Thank you Xihao. I was able to run STAARpipeline_Gene_Centric_Noncoding.r in a loop to 379. However, the output Rdata files are all very small, 213 bytes or less, and the output for result fields seem to be "NULL". They are attached and uploaded here https://drive.google.com/file/d/1TXES3vdgXOvYGLbs-XNmbe92dtiL8jUT/view?usp=share_link if it's helpful -- if the issue isn't immediately clear please don't feel the need to take a close look, I may try just running everything cleanly from the beginning to see if that resolves things.
out_1.txt

from staarpipeline-tutorial.

xihaoli avatar xihaoli commented on September 25, 2024

Hi Daniel,

Thanks for sharing and I'll take a look. One thing to confirm- have you checked the sample id in both your genotype and phenotype data and made sure they are aligned? Also, is there an output log file (like the one you pasted above) that is available to share?

Best,
Xihao

from staarpipeline-tutorial.

daniel-hui avatar daniel-hui commented on September 25, 2024

The sample IDs seem to be matched (there was some small issue before I was able to run STAARpipeline_Gene_Centric_Noncoding.r but it ran afterward). I saved the stderr/stdout when I ran STAARpipeline_Gene_Centric_Noncoding.r to out_1.txt (couldn't upload the Rdata file to GitHub). Thanks.
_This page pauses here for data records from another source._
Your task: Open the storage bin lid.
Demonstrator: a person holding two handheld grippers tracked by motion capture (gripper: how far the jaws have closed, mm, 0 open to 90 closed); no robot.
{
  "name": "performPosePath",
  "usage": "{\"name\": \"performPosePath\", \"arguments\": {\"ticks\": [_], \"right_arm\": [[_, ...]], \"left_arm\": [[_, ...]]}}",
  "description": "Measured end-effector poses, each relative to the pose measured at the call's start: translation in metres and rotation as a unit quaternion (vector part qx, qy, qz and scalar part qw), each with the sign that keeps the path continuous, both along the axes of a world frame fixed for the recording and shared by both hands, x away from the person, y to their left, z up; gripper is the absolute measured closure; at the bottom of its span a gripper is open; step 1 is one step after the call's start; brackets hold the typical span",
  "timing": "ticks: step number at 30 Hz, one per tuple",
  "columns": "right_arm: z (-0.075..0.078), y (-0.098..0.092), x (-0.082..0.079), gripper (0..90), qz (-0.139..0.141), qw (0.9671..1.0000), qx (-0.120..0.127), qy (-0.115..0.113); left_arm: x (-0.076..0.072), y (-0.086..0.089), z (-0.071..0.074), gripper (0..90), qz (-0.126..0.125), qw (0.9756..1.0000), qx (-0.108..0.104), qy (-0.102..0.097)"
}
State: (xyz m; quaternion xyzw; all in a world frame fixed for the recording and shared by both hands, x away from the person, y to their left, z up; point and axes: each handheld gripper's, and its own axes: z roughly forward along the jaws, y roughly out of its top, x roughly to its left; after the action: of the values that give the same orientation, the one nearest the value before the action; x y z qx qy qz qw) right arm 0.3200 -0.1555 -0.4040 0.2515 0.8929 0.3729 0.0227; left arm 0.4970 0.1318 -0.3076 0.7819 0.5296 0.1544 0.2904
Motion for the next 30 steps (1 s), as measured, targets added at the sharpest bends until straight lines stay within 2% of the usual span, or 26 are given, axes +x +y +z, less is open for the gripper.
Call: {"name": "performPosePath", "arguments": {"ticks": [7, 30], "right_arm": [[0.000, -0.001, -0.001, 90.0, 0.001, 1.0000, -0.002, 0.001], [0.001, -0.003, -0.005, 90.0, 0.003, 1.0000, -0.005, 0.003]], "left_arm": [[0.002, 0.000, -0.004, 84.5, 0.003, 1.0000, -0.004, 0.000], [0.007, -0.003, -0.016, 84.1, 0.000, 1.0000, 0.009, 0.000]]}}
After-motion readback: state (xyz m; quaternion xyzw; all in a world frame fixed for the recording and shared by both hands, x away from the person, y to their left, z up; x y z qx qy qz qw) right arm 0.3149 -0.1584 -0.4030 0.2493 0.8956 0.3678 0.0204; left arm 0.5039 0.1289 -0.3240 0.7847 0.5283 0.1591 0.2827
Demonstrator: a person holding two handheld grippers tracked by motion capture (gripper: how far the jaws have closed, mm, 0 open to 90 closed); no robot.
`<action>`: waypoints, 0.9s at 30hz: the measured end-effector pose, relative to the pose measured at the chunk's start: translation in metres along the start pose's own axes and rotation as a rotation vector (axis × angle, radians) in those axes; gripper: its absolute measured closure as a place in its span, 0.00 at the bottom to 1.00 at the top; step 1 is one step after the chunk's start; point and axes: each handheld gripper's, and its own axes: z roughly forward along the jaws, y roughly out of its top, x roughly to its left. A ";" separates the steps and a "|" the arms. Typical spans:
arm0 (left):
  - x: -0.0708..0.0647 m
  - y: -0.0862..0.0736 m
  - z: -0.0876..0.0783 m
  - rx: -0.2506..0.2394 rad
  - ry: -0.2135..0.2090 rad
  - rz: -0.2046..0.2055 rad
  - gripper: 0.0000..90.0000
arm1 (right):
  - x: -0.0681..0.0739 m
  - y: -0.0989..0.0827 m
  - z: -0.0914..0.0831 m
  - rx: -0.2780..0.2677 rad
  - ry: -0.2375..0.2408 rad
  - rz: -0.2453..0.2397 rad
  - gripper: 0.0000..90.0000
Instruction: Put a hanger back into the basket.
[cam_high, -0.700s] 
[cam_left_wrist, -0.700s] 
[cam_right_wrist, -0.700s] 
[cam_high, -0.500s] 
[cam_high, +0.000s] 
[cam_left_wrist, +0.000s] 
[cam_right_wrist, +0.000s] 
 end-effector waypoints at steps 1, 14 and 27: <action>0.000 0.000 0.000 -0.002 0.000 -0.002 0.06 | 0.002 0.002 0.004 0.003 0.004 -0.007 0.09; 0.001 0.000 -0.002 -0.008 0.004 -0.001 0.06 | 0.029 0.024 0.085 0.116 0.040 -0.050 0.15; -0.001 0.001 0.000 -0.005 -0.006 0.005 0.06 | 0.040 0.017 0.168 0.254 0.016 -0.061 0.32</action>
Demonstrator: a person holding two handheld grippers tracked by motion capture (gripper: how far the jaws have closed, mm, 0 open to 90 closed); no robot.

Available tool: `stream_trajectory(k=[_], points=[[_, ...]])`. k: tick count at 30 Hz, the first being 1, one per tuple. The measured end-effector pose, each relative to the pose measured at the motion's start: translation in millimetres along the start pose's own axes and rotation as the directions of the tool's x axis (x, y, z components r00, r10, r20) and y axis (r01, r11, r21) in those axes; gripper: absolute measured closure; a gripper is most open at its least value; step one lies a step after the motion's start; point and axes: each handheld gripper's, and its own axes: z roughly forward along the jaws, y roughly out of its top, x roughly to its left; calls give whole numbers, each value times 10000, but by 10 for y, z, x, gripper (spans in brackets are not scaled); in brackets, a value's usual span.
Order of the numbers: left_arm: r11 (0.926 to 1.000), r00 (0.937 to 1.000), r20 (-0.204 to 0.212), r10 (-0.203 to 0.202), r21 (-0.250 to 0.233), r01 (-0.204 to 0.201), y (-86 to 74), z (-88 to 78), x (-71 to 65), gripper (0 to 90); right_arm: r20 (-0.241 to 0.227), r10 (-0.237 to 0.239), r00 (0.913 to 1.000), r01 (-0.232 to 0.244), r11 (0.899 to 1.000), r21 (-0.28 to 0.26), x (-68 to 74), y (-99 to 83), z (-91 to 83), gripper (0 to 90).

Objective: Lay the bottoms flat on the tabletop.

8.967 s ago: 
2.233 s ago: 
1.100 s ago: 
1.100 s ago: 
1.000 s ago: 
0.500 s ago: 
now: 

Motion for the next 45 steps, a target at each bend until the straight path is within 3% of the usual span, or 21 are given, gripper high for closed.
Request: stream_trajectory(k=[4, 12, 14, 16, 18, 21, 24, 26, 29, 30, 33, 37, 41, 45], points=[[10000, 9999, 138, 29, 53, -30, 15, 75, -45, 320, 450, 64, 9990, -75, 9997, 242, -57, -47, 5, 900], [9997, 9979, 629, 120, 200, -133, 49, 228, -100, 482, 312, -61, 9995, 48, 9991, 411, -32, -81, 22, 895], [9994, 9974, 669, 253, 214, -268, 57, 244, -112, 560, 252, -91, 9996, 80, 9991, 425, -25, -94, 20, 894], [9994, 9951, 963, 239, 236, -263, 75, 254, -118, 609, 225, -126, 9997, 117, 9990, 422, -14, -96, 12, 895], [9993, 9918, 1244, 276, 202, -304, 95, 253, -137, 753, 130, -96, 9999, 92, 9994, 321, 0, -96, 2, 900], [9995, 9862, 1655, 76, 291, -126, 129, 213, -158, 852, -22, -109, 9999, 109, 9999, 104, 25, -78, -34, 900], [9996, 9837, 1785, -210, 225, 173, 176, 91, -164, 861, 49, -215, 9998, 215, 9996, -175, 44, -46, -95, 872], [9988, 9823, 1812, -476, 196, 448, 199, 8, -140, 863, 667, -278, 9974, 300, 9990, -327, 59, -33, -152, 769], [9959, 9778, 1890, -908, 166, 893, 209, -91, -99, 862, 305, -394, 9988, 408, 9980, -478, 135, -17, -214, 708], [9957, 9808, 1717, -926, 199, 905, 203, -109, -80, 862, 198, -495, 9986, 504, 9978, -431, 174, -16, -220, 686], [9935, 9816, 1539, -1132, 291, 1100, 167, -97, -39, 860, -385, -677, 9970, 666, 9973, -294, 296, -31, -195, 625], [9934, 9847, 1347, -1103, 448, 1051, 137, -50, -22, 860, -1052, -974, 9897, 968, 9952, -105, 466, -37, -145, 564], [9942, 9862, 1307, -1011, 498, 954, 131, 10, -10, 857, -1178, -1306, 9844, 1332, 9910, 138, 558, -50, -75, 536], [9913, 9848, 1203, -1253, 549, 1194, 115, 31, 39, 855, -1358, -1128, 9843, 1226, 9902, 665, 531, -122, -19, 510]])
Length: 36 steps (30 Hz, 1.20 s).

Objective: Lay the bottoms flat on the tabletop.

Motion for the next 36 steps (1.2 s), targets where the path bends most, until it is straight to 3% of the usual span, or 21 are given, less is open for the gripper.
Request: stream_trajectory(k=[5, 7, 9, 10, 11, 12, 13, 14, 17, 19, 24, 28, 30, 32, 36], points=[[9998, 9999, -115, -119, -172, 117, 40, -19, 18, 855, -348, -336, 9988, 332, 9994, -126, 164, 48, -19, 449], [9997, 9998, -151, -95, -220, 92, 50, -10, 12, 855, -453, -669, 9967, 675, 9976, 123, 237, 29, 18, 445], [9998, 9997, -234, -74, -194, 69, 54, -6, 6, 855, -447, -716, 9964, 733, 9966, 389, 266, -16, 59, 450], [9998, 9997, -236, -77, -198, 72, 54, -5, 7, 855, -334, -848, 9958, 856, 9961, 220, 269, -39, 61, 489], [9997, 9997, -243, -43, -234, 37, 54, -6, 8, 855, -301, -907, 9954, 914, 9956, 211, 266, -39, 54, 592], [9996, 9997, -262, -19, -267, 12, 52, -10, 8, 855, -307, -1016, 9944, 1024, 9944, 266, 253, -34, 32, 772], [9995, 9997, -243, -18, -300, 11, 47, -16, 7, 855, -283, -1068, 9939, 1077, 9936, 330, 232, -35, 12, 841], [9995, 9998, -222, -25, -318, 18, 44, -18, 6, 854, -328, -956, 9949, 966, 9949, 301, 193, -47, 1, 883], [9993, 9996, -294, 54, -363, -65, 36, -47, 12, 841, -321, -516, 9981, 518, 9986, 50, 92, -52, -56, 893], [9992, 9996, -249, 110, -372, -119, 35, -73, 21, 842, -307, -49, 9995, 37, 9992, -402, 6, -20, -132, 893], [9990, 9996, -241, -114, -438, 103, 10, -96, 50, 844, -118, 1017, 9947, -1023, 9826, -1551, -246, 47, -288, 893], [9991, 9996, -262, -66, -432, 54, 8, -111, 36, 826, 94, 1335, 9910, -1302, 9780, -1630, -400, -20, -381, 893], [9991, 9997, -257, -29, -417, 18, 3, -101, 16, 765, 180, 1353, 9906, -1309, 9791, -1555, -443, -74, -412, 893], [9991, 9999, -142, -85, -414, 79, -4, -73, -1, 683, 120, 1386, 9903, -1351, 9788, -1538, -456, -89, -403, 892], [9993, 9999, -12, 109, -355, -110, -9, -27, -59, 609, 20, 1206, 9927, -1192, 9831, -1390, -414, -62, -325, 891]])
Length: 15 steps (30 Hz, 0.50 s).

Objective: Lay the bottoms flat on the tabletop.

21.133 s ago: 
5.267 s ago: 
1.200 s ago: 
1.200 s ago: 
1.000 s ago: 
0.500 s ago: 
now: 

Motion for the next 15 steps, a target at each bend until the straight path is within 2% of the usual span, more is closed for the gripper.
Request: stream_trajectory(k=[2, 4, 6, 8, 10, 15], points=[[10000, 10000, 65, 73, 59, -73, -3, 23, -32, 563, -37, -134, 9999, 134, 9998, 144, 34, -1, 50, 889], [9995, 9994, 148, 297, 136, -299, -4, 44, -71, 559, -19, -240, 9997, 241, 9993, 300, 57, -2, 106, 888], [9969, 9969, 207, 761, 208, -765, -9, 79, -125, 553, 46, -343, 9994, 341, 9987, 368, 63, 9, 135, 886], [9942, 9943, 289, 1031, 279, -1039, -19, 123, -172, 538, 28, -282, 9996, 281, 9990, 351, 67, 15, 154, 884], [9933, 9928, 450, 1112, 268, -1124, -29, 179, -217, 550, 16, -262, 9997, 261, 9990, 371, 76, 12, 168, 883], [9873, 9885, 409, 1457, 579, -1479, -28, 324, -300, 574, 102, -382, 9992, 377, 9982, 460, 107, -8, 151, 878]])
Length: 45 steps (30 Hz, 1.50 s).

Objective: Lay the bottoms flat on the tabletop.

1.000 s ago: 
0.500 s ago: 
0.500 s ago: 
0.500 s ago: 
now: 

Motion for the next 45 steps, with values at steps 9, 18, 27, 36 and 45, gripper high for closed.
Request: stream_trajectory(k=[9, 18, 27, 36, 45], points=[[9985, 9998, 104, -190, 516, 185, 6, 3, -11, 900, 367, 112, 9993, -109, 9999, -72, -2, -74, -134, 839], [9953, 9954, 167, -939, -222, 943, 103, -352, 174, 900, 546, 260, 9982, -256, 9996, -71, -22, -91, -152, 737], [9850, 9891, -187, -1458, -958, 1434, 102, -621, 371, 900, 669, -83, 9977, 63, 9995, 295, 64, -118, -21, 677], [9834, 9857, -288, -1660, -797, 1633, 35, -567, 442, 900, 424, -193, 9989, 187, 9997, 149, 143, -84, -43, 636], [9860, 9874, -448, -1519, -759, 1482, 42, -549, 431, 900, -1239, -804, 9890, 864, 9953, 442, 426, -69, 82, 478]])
from staarpipeline-tutorial.

xihaoli avatar xihaoli commented on September 25, 2024

Hi Daniel,

Upon checking the output you shared, it seems like the annotation/filter channel in your aGDS file are all NA's. As such, if you set QC_label <- "annotation/filter" in the STAARpipeline_Gene_Centric_Noncoding.r script, you won't end up with any variant being the "PASS" variant and thus your noncoding analysis results will be empty (NULL). To address this issue, may I ask if all of the variants in your aGDS file have passed QC?

Best,
Xihao

from staarpipeline-tutorial.

daniel-hui avatar daniel-hui commented on September 25, 2024

Are you saying that the SNPs should have the value "PASS" for the "FILTER" field in their VCFs? All the variants I'm using are post-QC but in the specific VCF files I input these values are all just ".". Should I change the value of QC_label? I tried changing it to "" but it gave this error:

Error in seqGetData(genofile, QC_label) :
  '' is not a standard variable name, and the standard format:
    sample.id, variant.id, position, chromosome, allele, genotype
    annotation/id, annotation/qual, annotation/filter
    annotation/info/VARIABLE_NAME, annotation/format/VARIABLE_NAME
    sample.annotation/VARIABLE_NAME, etc
Calls: Gene_Centric_Noncoding -> noncoding -> seqGetData
Execution halted

from staarpipeline-tutorial.

xihaoli avatar xihaoli commented on September 25, 2024

Hi Daniel,

The post-QC variants should have the value "PASS" in the final GDS/aGDS file for analysis. In your case, given all variants are post-QC, you can create a new channel in your GDS/aGDS file by setting the value of all variants as "PASS". To do this, below is an example script (I will include this note in the STAARpipeline-Tutorial):

library(gdsfmt)
library(SeqArray)

dir_geno <- "/path_to_the_GDS_file/"
gds_file_name_1 <- "freeze.5.chr"
gds_file_name_2 <- ".pass_and_fail.gtonly.minDP0.gds"

for (chr in 1:22){
  print(paste("Chromosome:",chr))
  gds.path <- paste0(dir_geno,gds_file_name_1,chr,gds_file_name_2)
  genofile<-seqOpen(gds.path, readonly = FALSE)
  #genofile
  
  position <- as.integer(seqGetData(genofile, "position"))
  length(position)
  Anno.folder <- index.gdsn(genofile, "annotation/info")
  add.gdsn(Anno.folder, "QC_label", val=factor(rep("PASS", length(position))), compress="LZMA_ra", closezip=TRUE)
  #genofile
  
  seqClose(genofile)
}

Then, in the STAARpipeline_Gene_Centric_Noncoding.r script, you can update it to

QC_label <- "annotation/info/QC_label"

Hope this is clear.

Best,
Xihao

from staarpipeline-tutorial.

daniel-hui avatar daniel-hui commented on September 25, 2024

Ah great, thanks it seems to be working now. Do you have any recommendation on how to output the results to a nice tabular text format? For instance if I read in the Rdata file like this:

get(load("BMI_noncoding_1.Rdata"))

if I enter results_noncoding I can see the results but don't seem to be able to write them to file using write.csv() or write.table().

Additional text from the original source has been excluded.